Their enemies oppressed them,
and they were brought into subjection under their power.
Many times he delivered them,
but they were rebellious in their purposes
and were brought low through their iniquity.
Nevertheless, he looked upon their distress,
when he heard their cry.
For their sake he remembered his covenant,
and relented according to the abundance of his steadfast love.
He caused them to be pitied
by all those who held them captive.
Save us, O LORD our God,
and gather us from among the nations,
that we may give thanks to your holy name
and glory in your praise.
Blessed be the LORD, the God of Israel,
from everlasting to everlasting!
And let all the people say, “Amen!”
Praise the LORD!
During the ravaging storm of the Holocaust, the French village of Le Chambon was, in the words of one Jewish woman, “the rainbow.” This small community of Christians risked their lives in the imitation of Christ by offering refuge for hundreds of Jews, many of whom were children, fleeing from Nazi controlled Europe. Author Philip Hallie wept when he first discovered a short article on what happened in Le Chambon and describes returning to the story, “And to my surprise, again the spear, again the tears, again the frantic, painful pleasure that spills into the mind when a deep, deep need is being satisfied, or when a deep wound is starting to heal. . . . Those involuntary tears had been an expression of moral praise, praise pressed out of my whole personality like the juice of a grape.” A celebration of goodness amid great darkness such as this is a witness to the piercing praise of God’s relentless love in Psalm 106.

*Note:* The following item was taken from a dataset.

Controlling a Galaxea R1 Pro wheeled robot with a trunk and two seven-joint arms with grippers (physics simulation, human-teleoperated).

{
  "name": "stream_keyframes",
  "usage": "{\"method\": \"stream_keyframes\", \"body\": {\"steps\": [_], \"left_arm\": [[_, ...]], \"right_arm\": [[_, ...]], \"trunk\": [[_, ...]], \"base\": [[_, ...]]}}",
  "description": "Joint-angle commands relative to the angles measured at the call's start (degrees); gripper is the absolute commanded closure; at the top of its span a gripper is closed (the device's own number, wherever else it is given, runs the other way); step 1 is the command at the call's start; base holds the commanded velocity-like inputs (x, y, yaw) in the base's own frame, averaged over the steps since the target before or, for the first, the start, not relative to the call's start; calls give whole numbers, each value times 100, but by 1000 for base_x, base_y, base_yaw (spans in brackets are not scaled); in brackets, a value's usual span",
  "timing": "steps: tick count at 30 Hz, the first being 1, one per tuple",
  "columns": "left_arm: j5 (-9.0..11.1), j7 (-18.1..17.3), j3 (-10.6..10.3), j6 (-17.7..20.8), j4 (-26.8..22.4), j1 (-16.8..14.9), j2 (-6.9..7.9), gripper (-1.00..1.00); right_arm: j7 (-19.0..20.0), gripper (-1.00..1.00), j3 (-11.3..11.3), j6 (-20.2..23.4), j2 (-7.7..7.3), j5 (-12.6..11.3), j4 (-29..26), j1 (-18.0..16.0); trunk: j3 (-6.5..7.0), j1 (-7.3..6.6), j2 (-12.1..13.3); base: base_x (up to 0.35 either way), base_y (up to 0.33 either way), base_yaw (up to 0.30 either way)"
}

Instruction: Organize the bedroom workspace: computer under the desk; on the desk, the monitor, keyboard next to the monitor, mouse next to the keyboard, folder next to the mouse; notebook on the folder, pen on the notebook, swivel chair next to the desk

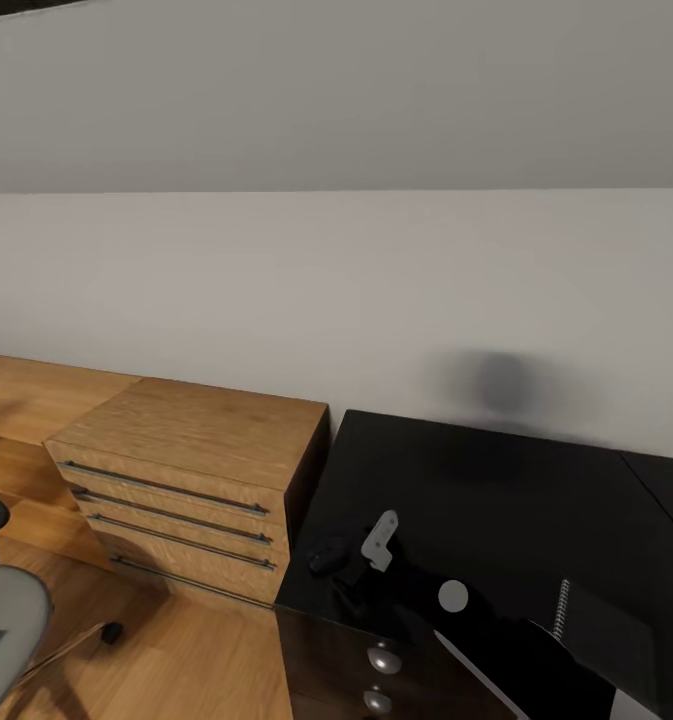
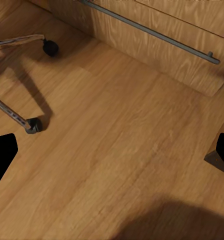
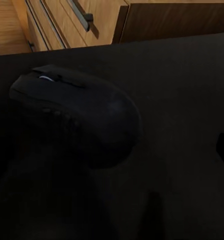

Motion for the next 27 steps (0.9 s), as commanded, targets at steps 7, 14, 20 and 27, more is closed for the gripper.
{"method": "stream_keyframes", "body": {"steps": [7,14,20,27], "left_arm": [[59,28,-23,-32,-5,-1,10,-100],[59,28,-22,-32,-5,-1,10,-100],[59,28,-22,-33,-5,-1,8,-100],[59,28,-23,-33,-5,-1,5,-100]], "right_arm": [[-2,-100,8,29,-4,-38,-9,-6],[-2,-100,15,29,4,-38,-9,-6],[-2,-100,16,29,5,-39,-9,-4],[-2,-100,21,32,6,-40,-9,-2]], "trunk": [[-4,1,-3],[-4,1,-3],[-4,1,-3],[-4,1,-3]], "base": [[134,48,0],[38,27,0],[73,68,0],[4,3,0]]}}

This Psalm is a prayer through the story of God’s wonderous works of salvation in response to His people’s rebellion, bookended by the words “praise the LORD.” The opening praise and petition quickly turns to a reflection on the people of God’s tragic past: insurrection, selfishness, political and religious jealousy, bellyaching and griping, angry outbursts, cultural assimilation and corruption, even the monstrous murder of their own children. For all this, a dementia of the soul is at its root: “They did not remember the abundance of your steadfast love.”

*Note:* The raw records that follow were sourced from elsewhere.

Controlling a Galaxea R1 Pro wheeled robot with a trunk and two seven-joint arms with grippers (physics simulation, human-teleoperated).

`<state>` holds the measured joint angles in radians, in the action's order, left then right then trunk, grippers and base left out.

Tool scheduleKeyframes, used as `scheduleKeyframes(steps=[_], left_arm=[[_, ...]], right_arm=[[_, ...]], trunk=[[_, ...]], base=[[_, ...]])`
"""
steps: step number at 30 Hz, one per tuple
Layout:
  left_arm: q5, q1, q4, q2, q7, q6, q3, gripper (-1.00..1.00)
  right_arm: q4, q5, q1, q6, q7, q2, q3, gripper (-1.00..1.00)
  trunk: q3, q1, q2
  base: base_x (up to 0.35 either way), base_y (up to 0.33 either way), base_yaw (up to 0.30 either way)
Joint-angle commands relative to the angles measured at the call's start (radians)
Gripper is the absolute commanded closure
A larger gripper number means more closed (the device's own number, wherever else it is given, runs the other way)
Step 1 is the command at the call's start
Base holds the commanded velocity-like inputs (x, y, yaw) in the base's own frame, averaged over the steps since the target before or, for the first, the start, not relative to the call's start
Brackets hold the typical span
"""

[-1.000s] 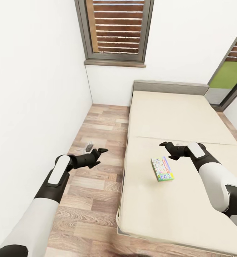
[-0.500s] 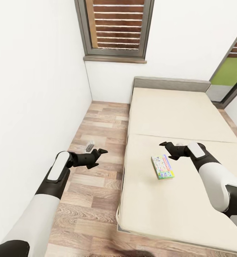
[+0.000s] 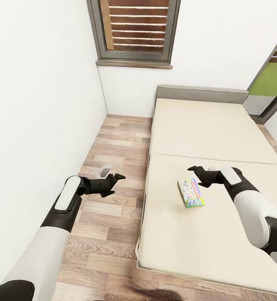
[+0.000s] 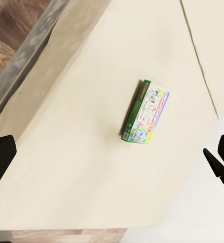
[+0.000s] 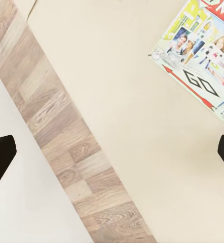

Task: Put all the toys in the child's room - the three board games (two on the bed and one on the table), the two jigsaw puzzles on the table, and the tennis ball on the table - inside the toy box on the table in the child's room.

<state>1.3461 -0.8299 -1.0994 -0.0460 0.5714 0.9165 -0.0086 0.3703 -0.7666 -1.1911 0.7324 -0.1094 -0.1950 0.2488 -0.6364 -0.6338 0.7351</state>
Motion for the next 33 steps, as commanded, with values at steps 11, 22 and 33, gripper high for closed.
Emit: scheduleKeyframes(steps=[11,22,33], left_arm=[[0.007,0.001,-0.010,-0.002,0.014,0.000,-0.002,-1.00],[0.002,0.007,-0.012,-0.003,0.013,-0.002,-0.004,-1.00],[0.001,0.012,-0.012,-0.003,0.011,-0.001,-0.006,-1.00]], right_arm=[[0.001,-0.011,0.000,-0.001,-0.010,-0.002,0.007,-1.00],[0.001,-0.010,-0.001,-0.033,-0.010,-0.004,0.006,-1.00],[0.002,-0.006,-0.008,-0.051,-0.010,-0.005,0.006,-1.00]], trunk=[[-0.019,0.000,0.001],[-0.037,0.000,0.001],[-0.055,0.000,0.001]], base=[[0.000,0.000,0.000],[0.000,0.000,0.000],[0.000,0.000,0.000]])
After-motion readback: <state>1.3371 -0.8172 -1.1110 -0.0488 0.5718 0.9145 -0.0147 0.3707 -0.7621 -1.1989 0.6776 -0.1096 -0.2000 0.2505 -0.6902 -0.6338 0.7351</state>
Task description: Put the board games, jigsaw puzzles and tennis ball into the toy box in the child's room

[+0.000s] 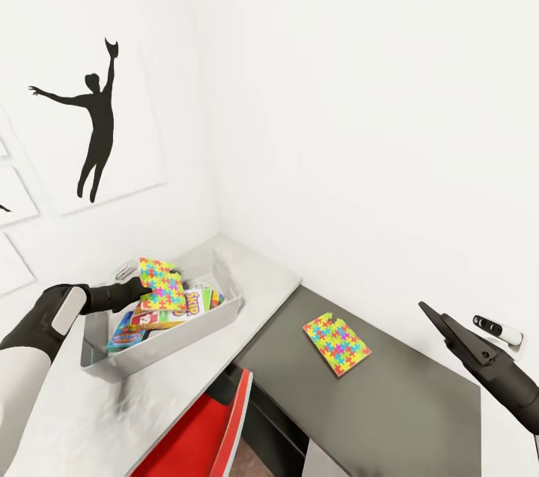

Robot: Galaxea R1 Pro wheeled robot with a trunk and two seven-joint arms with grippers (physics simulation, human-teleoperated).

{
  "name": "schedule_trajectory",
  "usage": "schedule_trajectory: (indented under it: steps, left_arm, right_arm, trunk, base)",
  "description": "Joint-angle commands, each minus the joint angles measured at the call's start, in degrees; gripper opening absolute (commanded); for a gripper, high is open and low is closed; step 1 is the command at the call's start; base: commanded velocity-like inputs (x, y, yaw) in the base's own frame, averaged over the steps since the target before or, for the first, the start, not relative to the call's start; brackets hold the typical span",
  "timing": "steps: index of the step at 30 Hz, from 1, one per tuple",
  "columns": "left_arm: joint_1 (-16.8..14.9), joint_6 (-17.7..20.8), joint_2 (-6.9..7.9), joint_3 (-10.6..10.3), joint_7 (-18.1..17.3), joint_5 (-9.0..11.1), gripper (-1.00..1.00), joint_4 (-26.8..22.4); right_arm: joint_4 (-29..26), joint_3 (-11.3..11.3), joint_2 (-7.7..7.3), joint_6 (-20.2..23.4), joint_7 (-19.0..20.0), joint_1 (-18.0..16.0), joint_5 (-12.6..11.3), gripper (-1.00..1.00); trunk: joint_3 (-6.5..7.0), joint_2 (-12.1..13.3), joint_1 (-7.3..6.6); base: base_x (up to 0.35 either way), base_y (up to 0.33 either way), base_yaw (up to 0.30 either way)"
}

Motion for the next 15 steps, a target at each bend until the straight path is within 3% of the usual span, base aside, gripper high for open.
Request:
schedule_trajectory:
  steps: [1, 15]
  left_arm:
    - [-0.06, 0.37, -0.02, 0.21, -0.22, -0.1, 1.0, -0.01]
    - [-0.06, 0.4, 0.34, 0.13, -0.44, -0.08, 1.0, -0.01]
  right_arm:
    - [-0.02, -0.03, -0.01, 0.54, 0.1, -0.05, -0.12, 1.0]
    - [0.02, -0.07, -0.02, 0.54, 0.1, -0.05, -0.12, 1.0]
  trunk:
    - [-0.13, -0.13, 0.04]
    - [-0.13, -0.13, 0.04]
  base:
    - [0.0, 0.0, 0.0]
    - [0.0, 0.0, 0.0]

In forgetting God, “They exchanged the glory of God for the image of an ox that eats grass.” It is tempting to think, “That’s ridiculous! How could they be so ignorant?” But if we first take the log out of our own eyes, we might see things a bit differently. We too “soon forget” the relentless love of God revealed in Jesus and trade in the “radiance of the glory of God” (Hebrews 1:3) for self-serving pleasure and power. Our culture teaches us that when things do not go our way, we should grab life by the horns (pun intended) and make things work out the way we want. Take control. Get to the top. Win at all costs. All will be right in the world when our side is in control. Right? Wrong. Lies have consequences, personally and publicly, and they destroy relationships all the way to death, foremost with God and finally with ourselves, everyone, and everything.

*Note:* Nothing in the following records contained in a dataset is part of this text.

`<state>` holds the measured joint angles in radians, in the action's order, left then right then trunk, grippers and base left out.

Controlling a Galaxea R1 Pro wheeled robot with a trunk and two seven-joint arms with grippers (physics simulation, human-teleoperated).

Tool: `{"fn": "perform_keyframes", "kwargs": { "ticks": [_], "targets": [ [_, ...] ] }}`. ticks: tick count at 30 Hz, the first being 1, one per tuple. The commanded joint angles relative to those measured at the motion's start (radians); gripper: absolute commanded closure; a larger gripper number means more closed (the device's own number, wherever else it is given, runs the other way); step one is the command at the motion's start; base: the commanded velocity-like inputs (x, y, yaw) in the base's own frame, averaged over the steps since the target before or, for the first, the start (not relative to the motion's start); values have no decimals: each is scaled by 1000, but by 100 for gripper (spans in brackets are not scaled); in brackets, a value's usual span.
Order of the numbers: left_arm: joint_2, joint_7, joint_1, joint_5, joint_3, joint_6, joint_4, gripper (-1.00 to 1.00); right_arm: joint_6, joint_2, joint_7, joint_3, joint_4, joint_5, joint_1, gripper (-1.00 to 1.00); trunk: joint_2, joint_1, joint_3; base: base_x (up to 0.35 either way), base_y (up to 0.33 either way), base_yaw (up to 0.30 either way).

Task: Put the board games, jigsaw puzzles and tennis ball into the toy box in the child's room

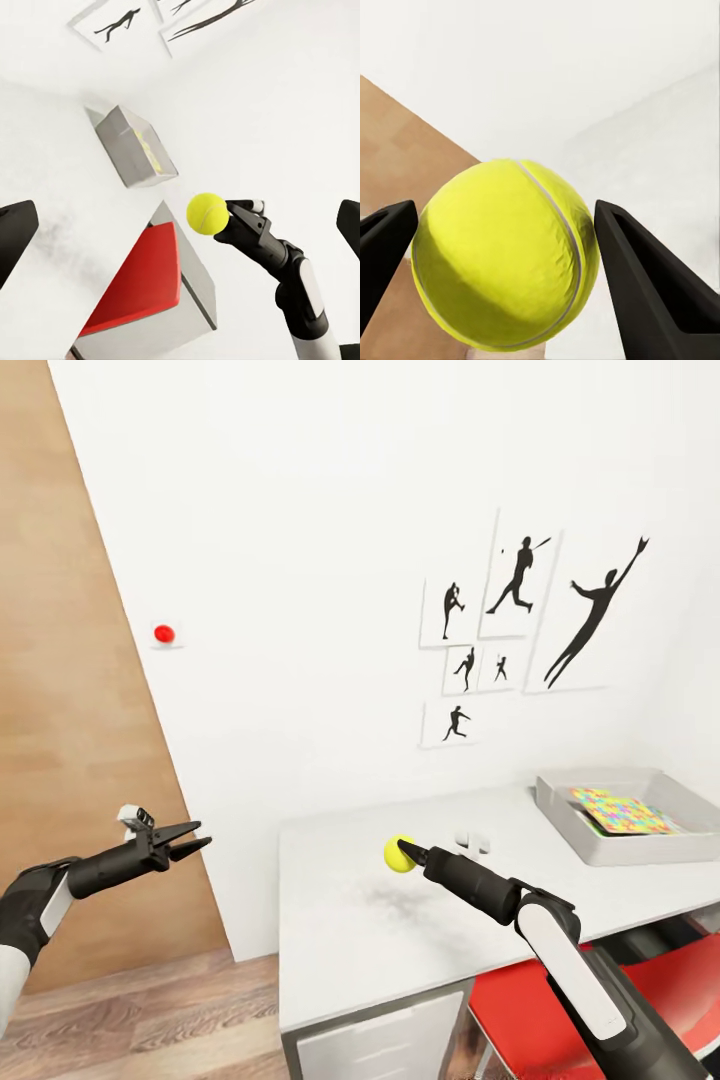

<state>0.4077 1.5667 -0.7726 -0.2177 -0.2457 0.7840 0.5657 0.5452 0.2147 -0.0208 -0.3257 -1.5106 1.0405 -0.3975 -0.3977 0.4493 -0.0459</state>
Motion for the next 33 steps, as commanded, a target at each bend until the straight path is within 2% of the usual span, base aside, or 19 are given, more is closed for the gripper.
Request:
{"fn": "perform_keyframes", "kwargs": {
  "ticks": [1, 33],
  "targets": [
    [0, 4, -1, 0, 0, 10, 0, -100, 2, 1, -2, -1, 0, 4, -1, 100, -2, 1, -1, 0, 0, -247],
    [-5, 4, -1, 0, 0, 9, 0, -100, 1, -3, -2, -3, 1, 4, -1, 100, -2, 1, 27, 0, 0, -249]
  ]
}}
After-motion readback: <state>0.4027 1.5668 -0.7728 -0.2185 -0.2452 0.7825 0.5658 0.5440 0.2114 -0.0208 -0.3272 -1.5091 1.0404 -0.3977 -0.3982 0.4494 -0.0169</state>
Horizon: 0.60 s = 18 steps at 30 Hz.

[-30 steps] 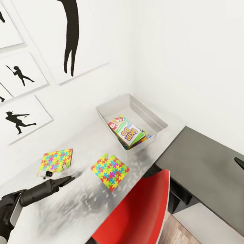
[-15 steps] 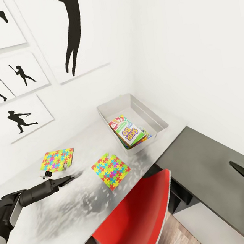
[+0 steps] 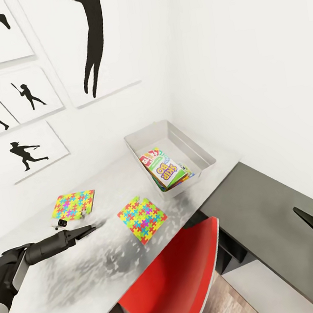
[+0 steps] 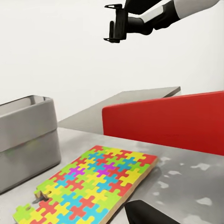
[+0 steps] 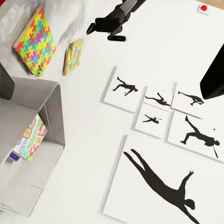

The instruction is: Put all the toys in the child's room - the three board games (two on the bed and one on the table), the two jigsaw puzzles on the table, and the tennis ball on the table - inside the toy box on the table in the child's room.

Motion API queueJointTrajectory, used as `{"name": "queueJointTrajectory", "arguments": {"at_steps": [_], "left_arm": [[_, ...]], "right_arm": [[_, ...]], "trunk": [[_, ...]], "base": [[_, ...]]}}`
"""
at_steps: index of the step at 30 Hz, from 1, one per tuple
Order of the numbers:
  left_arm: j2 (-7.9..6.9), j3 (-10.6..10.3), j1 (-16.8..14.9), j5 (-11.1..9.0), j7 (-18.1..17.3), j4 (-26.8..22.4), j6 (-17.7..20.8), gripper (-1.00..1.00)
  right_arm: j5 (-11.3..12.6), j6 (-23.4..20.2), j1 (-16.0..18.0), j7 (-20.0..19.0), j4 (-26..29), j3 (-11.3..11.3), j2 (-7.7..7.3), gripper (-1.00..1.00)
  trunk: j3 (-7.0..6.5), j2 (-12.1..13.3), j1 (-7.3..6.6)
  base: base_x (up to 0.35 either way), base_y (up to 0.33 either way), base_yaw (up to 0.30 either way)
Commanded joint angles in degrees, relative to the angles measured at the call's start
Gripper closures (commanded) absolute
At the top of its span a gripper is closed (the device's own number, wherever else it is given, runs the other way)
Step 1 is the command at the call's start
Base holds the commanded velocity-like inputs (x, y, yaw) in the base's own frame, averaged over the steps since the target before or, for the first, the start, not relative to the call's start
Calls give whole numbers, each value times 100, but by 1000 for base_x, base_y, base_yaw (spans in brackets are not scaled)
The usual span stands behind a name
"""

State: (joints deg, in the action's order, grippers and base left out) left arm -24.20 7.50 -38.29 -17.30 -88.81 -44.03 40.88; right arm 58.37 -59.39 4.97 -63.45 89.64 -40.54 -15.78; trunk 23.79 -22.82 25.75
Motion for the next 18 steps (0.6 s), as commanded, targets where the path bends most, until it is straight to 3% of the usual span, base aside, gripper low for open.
{"name": "queueJointTrajectory", "arguments": {"at_steps": [1, 18], "left_arm": [[0, -2, -3, -1, -18, -1, 62, -100], [-1, 4, -3, -10, -31, -1, 52, -100]], "right_arm": [[-10, -20, 4, -19, 0, -5, 0, -100], [-10, -13, 4, -58, 18, -7, 8, -100]], "trunk": [[9, -9, 3], [-116, -9, 3]], "base": [[0, 0, 0], [0, 0, 0]]}}
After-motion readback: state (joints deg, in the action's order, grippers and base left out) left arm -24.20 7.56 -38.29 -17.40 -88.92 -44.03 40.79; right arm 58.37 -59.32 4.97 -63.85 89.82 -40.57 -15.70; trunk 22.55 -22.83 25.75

Even though we are prone to forget, God remembers His unbreakable promise of redeeming love: “For their sake he remembered his covenant, and relented according to the abundance of his steadfast love.” The prophet Isaiah compares God’s gracious memory to that of a mother, “Can a woman forget her nursing child? . . . Even these may forget, yet I will not forget you” (Isaiah 49:15). God’s long-suffering love answers our deepest distress through the life, death, and bodily resurrection of Jesus. To the criminal’s cry on the cross—“remember me when you come into your kingdom”—Jesus says, “Truly, I say to you, today you will be with me in paradise” (Luke 23:42-43). In Him alone, we are saved from the heinous power of evil and set free to celebrate God’s astonishing goodness through a grateful life of justice and righteousness.
When we see our sin through the love sown by the heart of our Savior, then tears of praise may pierce our present darkness and heal our deepest wounds. As Madeleine L’ Engle writes, “We draw people to Christ not by loudly discrediting what they believe, by telling them how wrong they are and how right we are, but by showing them a light that is so lovely that they want with all their hearts to know the source of it.” May that be true of you and of me. Amen.